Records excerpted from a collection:
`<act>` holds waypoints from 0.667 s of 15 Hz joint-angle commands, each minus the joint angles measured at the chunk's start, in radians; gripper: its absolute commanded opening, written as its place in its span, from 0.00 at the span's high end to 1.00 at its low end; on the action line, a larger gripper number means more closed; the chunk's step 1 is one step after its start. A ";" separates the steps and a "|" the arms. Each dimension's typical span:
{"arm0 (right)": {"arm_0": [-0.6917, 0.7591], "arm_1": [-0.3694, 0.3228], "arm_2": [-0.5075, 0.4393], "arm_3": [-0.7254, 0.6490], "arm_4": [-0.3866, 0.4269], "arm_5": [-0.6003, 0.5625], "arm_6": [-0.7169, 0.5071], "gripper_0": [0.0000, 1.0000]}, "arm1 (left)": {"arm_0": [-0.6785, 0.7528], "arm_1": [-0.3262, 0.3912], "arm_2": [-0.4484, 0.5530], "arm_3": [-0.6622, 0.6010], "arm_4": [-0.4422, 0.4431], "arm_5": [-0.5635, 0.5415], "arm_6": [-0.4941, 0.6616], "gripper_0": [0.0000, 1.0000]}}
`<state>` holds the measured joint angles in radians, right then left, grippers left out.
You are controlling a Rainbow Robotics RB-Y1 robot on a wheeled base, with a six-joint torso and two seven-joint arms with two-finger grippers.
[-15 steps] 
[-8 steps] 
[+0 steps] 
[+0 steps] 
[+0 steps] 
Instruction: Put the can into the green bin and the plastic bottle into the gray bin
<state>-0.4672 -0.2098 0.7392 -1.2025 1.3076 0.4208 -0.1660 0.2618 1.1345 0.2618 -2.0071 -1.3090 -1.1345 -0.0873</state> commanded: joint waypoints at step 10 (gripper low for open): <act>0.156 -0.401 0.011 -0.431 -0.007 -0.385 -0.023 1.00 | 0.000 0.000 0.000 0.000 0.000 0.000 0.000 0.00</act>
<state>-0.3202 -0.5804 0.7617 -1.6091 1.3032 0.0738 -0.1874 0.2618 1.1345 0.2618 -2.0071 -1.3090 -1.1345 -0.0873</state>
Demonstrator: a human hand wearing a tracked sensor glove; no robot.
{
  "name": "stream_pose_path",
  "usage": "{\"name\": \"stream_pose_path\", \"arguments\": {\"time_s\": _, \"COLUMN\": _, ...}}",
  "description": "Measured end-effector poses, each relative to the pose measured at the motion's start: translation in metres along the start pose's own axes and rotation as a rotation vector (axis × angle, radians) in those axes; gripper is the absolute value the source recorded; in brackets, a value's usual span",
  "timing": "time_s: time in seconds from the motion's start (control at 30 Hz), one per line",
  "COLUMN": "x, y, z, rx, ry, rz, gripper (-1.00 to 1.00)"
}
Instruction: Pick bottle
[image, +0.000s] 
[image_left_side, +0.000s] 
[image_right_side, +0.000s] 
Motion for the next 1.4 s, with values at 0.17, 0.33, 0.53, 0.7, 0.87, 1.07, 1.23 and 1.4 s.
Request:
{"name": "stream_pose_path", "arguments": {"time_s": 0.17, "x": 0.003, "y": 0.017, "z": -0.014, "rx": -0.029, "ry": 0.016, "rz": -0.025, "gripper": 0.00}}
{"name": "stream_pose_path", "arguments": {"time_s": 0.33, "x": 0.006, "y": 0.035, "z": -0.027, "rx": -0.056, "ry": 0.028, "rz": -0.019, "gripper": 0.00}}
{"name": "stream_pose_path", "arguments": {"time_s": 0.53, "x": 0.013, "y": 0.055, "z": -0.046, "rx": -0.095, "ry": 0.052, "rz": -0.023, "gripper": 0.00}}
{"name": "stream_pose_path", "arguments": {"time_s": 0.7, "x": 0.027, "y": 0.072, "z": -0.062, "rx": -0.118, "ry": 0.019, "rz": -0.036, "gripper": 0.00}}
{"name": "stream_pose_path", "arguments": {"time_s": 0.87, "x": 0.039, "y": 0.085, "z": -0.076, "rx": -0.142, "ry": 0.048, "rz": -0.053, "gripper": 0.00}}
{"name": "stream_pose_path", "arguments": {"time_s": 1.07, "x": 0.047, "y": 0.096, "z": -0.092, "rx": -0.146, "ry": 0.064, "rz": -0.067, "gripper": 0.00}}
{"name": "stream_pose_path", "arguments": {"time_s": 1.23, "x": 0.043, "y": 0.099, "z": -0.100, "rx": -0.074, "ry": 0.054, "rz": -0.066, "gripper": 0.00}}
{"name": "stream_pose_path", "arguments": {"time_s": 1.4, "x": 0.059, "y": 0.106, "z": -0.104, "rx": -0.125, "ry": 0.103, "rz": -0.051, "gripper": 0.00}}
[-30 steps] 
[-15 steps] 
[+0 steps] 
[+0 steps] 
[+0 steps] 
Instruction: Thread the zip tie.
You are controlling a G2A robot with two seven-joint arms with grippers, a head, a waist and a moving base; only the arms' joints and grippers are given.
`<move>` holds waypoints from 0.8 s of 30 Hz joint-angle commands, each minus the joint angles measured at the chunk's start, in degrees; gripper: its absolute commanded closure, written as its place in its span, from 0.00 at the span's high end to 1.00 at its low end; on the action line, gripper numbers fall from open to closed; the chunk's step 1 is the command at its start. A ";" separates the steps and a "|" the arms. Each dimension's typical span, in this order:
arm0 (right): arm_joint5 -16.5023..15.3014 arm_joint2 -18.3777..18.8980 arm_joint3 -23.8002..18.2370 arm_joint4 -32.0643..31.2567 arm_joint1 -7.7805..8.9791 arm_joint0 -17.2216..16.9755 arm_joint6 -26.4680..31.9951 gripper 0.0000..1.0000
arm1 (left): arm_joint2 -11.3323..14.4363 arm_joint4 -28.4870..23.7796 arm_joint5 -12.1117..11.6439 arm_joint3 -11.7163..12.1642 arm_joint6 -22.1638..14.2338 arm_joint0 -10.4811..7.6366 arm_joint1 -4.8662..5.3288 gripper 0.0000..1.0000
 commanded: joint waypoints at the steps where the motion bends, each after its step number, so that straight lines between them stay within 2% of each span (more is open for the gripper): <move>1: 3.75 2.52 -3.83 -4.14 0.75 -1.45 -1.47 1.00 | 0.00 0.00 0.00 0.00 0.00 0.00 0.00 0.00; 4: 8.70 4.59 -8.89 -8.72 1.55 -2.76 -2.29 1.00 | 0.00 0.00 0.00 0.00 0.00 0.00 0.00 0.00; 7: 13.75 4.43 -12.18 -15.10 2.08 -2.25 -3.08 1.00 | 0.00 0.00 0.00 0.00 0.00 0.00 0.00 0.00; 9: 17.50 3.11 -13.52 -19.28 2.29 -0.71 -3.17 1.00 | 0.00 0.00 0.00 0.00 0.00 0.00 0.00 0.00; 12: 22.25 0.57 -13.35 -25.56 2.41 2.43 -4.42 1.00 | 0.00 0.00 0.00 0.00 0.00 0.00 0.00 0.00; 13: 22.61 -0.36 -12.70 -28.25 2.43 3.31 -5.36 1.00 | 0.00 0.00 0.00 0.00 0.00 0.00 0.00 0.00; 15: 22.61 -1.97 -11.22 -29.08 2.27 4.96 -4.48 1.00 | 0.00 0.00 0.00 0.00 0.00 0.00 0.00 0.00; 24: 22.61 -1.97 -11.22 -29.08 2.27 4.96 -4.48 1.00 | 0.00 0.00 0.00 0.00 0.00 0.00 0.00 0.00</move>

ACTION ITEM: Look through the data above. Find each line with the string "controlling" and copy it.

RESPONSE TO THIS EXERCISE:
You are controlling a Rainbow Robotics RB-Y1 robot on a wheeled base, with a six-joint torso and two seven-joint arms with two-finger grippers.
You are controlling a G2A robot with two seven-joint arms with grippers, a head, a waist and a moving base; only the arms' joints and grippers are given.

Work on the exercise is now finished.